God is Spirit. The Hindu knew that, and knows it still, quite as much as Israel.

God is Law. The more thoughtful at least among the ancient Romans, and particularly the great Roman Stoics, knew that with a vividness that was scarcely ever attained in Israel.

God is Beauty. Assuredly the ancient Greeks knew that as Israel never realised it at all.

But the conception of Israel that God is at work in history means that the God of Israel gives to these other gods or conceptions of God, each its own time and place of emergence and decay. The God who is revealed to us in the Old Testament is Himself the Being who appoints that the Indian or the Roman or the Greek should reach these particular convictions; and in these partial apprehensions of the Divine, before the full revelation came, the faith of Israel is determinative and regulative for all the other faiths; and moreover, it is this faith that God is at work in the actual daily history of men, which makes the faith of Israel the natural and proper introduction to the Incarnation, where God Himself took flesh and lived among men and died at a time and in a place—in Palestine and under Pontius Pilate.

This exaltation of the Holy God, actually at work within men and at their side, while it leads to a sense of awe before the Holiness of the Almighty, also leads to a sense of the dignity of this world, and of man's life in it, which is lacking, as a rule, from other great religions, and that too in proportion as those other religions are spiritual. For the Hindu, for example, this world and all that is in it is mere illusion. He is spiritual enough but he is not material enough; and we find there that contempt for the things of the body which invariably issues in a contempt for moral conduct; for our moral conduct here, while we live upon this planet, is wrought out through our bodies. But the religion of Israel, and especially its completion in the Incarnation, wherein God Himself came in the flesh, gives at once a dignity to this world of ours, to our bodies, and to all the material side of life.
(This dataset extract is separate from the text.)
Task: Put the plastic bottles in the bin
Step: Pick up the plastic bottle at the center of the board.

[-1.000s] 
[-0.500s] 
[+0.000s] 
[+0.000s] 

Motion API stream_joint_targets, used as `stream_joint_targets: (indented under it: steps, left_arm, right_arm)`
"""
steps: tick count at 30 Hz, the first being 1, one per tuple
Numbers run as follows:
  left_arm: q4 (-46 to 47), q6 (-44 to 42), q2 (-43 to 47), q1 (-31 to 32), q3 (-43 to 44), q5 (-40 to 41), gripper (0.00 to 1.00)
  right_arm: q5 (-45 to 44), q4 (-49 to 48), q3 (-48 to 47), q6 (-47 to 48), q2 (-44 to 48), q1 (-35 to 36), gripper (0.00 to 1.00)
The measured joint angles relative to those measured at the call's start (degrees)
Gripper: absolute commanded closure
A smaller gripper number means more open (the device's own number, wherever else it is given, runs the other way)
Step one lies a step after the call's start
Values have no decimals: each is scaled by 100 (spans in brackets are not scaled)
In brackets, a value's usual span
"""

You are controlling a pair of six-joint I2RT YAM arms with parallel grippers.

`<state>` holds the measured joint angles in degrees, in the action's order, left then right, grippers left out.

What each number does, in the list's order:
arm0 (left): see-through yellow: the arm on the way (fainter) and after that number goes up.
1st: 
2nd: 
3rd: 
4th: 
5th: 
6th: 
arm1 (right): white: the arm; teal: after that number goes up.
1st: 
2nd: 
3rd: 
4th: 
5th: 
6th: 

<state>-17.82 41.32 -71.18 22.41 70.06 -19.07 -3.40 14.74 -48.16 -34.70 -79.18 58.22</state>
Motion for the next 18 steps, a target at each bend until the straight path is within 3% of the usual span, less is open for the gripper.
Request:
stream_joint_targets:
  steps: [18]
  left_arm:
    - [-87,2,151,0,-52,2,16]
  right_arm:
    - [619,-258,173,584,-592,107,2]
When Christ stood before Pilate, the Kingdom of God was in appearance, at least, undergoing judgment at the hands of the kingdom of this world; but it is not merely a contrast of good with evil. It is a contrast of the perfect with the very imperfect, but yet not merely evil, power. Pilate is not Satan; and the Lord Himself, in the moment of His trial, recognises that the authority by which He is condemned is an authority that is derived from God—"Thou couldest have no power at all against Me, except it were given thee from above." The kingdoms of this world, which are to become the kingdoms of our God and of His Christ, are not simply something evil. The contrast of Church and World is not the contrast between good and evil; but it is the contrast between two stages in the work which God is accomplishing in history, and those two may often come into conflict.

Let us then ask what is the central principle of God's guidance of His people, so far as it may be deduced from the tiny fragment of history that we really know. In that fragment at least, we may say, I think, with little hesitation, that its method and its aim is spiritual growth, or, if you like to put it an expansion and enrichment of personality.

We are sometimes inclined to think our own personality is something that is given to us from the outset, and entirely belongs to us; but that idea will not stand examination for a moment. Individual personality is a social product. It can only be developed under social influences. A man may be born with many great talents, but if his environment does not encourage their development, these talents will remain for the most part undeveloped and unknown—either to himself or to anybody else. Indeed the greater the talent with which a man is endowed, the more difference is made to him by the kind of surroundings in which he is put. A man of very few gifts and little natural capacity will be much the same, whether he has abundant opportunity for mental and spiritual growth or little opportunity; but the man of great capacities, needing for their development the encouragement of surroundings, is an entirely different being according as those surroundings are favourable or the reverse; and so we reach the curious result that the greatest personality, while no doubt he must have brought into the world something given to him by God that was capable of development, is yet more entirely dependent upon the society in which he is living than people with a less wide range of gifts.

Again, it is only within a society which has developed some character for itself, which has indeed a personality of its own, that individual personality can reach very much development. You cannot have genius in a savage tribe. Genius is the focal expression of the personality of a whole people. It is that people coming to life, and possessed of voice; and you do not find it where there is little social development. It is only as the tribe or the nation begins to have some definite character of its own that it is itself sufficiently organised to develop from its own individual member those gifts, and elicit those activities, which are the signs of genius.

We find then, that individual personality, or spiritual life, is dependent upon the spiritual life of society; and we need to notice that this society has every mark by which we distinguish personality in the individual. It has aspirations: it has a predominant character; it has claims, and it has duties. It has in fact, in the literal sense of the word, corporate personality, and just as the many instincts and impulses which are to be found in human nature, and may be very discordant with one another, are welded together to make up the single life of a human being, so the whole gifts and instincts and ambitions and aspirations of all the individual citizens are welded together, to make up the personality of the whole society.